My husband got up to pour the boiling water into the French press. “Then, we’ll focus on what we can do,” he said. Which is exactly what we’ve been doing for the last nine months, since we found out he failed his coursework and he decided not to go back to school. We’ve been doing what we can to try to get back on track, to love and forgive and keep sticking together, which is oversimplifying it. It’s been much harder than that. We’re still figuring it out.
And the house, of course, is just a metaphor. Lent, of course, is just a season. Except that it’s not. It’s a chance to let go of the things we’re carrying, to give them to the God who promises to carry us:
“The season of Lent says to God’s people: ‘Bring it.’ Bring your dry bones, your numb hearts, and your wrecked and weary souls.
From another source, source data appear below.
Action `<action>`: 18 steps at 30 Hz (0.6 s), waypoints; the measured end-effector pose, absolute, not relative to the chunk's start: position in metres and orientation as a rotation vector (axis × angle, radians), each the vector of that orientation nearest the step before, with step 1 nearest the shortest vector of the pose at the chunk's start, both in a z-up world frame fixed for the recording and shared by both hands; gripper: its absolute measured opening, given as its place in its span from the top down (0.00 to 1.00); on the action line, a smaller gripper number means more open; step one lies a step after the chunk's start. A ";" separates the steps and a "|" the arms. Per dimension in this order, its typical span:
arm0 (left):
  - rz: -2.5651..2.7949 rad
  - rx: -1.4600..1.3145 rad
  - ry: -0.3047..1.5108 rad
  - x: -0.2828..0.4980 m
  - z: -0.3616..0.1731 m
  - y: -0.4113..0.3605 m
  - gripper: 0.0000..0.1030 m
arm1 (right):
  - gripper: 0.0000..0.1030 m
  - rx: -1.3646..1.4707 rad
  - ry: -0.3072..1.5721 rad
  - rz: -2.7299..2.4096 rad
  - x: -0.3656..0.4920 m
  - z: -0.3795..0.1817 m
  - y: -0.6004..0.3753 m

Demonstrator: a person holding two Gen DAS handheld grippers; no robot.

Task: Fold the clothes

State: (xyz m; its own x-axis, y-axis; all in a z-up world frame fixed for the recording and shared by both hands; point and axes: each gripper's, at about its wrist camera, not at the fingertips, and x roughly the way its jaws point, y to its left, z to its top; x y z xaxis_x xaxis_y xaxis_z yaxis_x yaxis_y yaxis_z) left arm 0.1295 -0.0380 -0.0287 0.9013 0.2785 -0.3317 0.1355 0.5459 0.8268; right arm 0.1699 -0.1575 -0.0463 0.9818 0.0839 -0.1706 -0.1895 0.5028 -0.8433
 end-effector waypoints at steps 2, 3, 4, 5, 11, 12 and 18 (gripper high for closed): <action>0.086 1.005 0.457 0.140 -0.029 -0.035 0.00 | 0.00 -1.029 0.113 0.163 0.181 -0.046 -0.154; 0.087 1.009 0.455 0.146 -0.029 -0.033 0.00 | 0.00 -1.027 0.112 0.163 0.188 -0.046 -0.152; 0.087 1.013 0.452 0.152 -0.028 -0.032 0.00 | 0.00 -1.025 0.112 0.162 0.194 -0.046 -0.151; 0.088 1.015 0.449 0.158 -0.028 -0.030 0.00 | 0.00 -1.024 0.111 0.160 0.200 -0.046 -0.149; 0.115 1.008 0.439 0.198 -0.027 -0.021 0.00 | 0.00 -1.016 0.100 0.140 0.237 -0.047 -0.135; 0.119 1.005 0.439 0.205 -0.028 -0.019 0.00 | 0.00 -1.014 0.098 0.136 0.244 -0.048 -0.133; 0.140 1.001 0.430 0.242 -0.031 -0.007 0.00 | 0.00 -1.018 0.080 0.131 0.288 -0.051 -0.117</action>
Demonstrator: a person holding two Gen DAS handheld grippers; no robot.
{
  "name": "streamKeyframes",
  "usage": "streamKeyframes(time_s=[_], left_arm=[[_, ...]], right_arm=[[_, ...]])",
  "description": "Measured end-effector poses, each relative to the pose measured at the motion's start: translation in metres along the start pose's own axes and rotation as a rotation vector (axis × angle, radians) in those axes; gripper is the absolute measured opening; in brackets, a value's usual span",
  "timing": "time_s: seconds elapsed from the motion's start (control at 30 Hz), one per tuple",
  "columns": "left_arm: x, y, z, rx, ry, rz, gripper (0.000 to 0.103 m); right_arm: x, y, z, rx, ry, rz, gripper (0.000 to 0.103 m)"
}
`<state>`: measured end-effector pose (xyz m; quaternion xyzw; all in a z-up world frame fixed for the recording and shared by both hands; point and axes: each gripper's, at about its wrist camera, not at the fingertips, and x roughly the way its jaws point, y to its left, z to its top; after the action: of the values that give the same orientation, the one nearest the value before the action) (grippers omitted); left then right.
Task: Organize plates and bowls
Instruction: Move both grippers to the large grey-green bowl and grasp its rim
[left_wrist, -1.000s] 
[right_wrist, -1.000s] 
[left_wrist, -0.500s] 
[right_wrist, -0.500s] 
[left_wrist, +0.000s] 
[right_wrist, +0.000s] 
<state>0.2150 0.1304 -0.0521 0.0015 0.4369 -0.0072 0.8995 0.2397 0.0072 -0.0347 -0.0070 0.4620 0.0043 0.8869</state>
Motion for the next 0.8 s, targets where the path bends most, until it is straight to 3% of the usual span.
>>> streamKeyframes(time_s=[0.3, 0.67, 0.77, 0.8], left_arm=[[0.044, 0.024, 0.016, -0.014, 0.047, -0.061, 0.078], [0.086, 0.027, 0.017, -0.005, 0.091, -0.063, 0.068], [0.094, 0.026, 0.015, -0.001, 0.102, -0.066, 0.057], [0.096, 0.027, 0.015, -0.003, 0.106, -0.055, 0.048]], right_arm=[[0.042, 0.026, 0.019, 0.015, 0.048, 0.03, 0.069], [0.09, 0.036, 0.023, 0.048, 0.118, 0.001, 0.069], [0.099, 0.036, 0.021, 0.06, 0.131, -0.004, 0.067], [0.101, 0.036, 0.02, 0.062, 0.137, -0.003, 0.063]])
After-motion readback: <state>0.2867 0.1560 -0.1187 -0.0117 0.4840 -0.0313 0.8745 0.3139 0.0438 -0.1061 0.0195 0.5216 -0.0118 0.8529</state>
Bring your shame and the sin that you can’t shake. Yes, it is too much for you, but it is not too much for God. Only He can create a clean heart and a renewed spirit within you.”
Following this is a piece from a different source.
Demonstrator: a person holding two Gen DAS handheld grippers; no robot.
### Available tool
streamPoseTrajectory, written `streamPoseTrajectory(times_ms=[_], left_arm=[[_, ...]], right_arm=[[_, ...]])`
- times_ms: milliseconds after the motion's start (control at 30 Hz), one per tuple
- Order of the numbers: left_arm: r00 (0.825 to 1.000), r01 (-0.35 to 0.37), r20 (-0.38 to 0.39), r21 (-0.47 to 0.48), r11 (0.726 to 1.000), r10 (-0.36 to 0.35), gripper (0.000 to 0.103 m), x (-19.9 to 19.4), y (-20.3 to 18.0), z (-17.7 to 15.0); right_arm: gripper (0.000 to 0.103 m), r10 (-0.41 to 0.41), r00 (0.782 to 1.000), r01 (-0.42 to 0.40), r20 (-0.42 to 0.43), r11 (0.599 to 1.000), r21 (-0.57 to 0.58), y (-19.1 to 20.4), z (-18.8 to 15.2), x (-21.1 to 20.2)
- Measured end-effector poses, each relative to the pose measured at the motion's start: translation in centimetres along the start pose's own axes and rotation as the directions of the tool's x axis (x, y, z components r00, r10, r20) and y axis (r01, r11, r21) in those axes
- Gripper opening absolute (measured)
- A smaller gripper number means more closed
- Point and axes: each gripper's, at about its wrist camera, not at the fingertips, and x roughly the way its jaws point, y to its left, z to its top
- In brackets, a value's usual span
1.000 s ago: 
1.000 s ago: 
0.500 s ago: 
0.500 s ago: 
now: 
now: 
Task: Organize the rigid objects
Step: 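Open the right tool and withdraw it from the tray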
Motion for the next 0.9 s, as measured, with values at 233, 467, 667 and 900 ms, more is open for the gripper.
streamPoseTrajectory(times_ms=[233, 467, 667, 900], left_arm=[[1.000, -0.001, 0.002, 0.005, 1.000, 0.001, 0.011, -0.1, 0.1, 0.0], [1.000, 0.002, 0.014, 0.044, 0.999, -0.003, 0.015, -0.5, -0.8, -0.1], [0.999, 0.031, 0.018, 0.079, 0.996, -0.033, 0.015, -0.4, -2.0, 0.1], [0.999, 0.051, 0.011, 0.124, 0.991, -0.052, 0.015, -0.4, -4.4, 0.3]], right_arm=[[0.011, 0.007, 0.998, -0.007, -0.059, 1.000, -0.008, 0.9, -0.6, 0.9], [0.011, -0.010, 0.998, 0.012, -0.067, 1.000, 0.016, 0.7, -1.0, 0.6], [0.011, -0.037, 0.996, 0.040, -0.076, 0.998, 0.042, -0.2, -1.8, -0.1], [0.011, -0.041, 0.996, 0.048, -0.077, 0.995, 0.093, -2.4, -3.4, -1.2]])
When I read this essay this weekend, I didn’t realize I’d refer to it again and again over the next few days. I didn’t know I’d roll these words over in my mind. I didn’t see how desperate I am for rest. Not rules, but rest.
“I’ve been thinking about Lent,” I told my husband. He poked his head around the cabinet. “I want more space. I want to create space – in our home, in our lives. I’m tired of all of it. Let’s get rid of stuff; let’s make room for something else.” He sat down and we poured ourselves more coffee.
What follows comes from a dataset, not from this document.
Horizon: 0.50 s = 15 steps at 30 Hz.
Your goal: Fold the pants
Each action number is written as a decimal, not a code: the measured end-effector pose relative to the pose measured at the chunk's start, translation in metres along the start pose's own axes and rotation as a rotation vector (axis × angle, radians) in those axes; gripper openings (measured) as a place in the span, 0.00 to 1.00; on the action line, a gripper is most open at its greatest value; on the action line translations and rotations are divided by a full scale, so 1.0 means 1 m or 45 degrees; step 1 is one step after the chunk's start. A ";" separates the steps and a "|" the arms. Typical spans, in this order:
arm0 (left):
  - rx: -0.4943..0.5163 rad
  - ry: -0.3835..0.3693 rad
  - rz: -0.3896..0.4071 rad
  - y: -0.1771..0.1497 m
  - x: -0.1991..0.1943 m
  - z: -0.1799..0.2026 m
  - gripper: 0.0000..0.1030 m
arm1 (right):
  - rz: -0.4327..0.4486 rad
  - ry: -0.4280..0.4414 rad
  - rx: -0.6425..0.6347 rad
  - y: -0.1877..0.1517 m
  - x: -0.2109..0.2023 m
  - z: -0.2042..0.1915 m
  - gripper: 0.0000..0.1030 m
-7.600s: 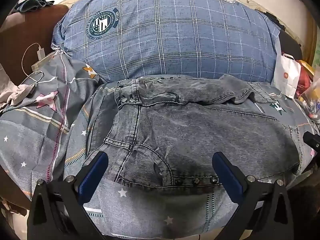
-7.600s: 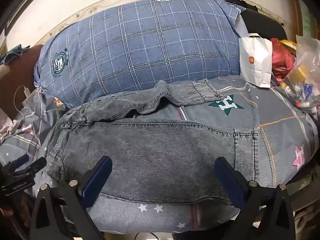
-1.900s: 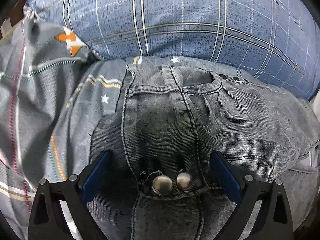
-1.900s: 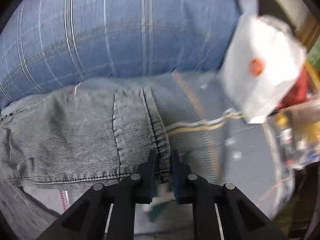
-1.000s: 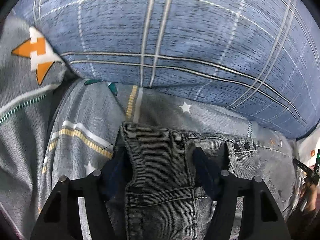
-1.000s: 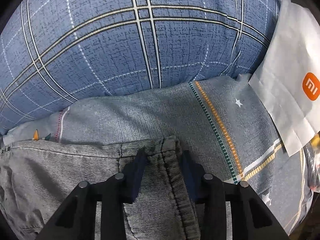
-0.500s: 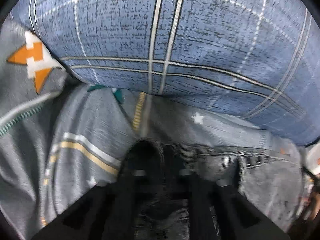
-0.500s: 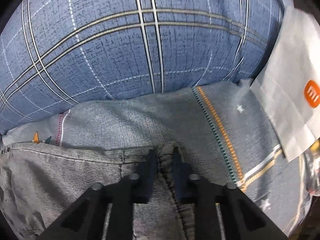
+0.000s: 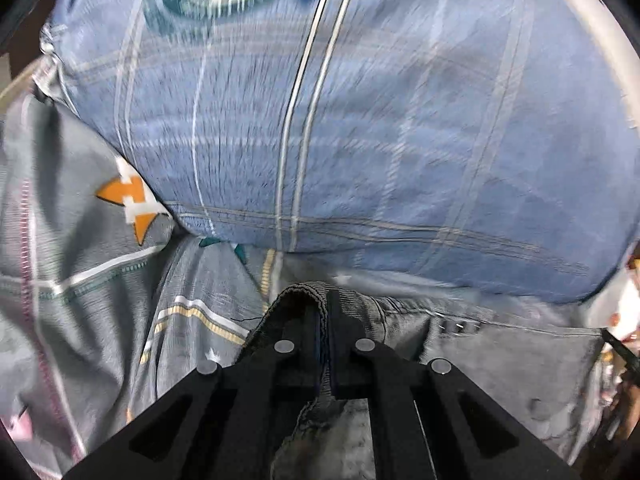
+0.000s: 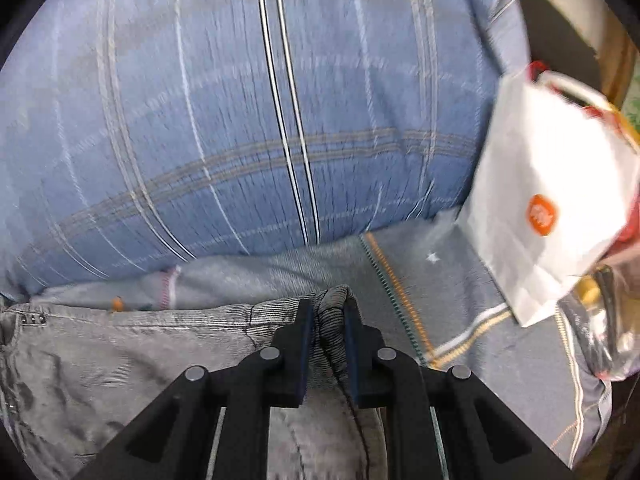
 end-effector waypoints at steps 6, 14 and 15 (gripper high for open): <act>0.067 -0.133 0.154 -0.049 -0.102 0.018 0.02 | 0.188 0.051 0.028 -0.025 -0.103 0.014 0.15; 0.179 -0.301 0.191 -0.180 -0.166 -0.011 0.03 | 0.246 0.190 0.116 -0.185 -0.179 0.068 0.16; 0.178 -0.296 0.146 -0.199 -0.158 -0.023 0.05 | 0.200 0.221 0.129 -0.214 -0.169 0.074 0.16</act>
Point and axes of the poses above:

“Okay,” he said. “We can do that.”
Then I remembered a time in college when I visited a friend’s church. Her father was the pastor and during children’s part of service, he talked about 2 Corinithians 5:17: Therefore, if anyone is in Christ, he is a new creation. The old has passed away; behold, the new has come. He was wearing a cardigan, which he said was like the old way. When we come to Christ, he said, we put off the old. Then, he took off the cardigan. It can be scary and we feel naked, so we have to put something else on. What we put on, he said, is the character of Christ.
As I think about creating space and how that could be my Lenten practice, I think about that cardigan. I think about how uncomfortable I feel when I log out of my social media accounts and go back for a quick hit. I think about how uncomfortable it is when I don’t have a good book to read or a friend to talk to or a television show to entertain me. I think about what I could pare down or put down or let go in order to create that uncomfortable space that might bring me closer to God.
Because once we let go of something, something else takes its place, and why shouldn’t that point us back toward God, away from ourselves and our problematic houses and our fragile marriages? Why shouldn’t that drive us into the arms of the only one who can save us, who insists we do nothing but show up and let go?
shanna says
This line from that article: “Trying really hard for forty days makes sense to us high functioning, goal-oriented people. Cleaning up the exterior and sorting ourselves out for a short season is something most religious individuals can gear up for; they can see the benefit. But, bringing absolutely nothing to the table but our man-made idols and filthy rags makes no sense at all! Who in their right mind would ever want to do that?”
Wow, yes. We’re going through Galatians as a church this year, with Martin Luther’s commentary. already the repeated message is you don’t justify yourself, your work doesn’t justify yourself, your parenting doesn’t justify yourself, your good works don’t justify yourself, nothing but JESUS justifies yourself. Sound so simple but I am finding layers and layers of trying-really-hard-ness in my heart. What would it look like to surrender all of that, you have me asking myself. What would it look like to stop measuring altogether? I know it would look differently than my life does now.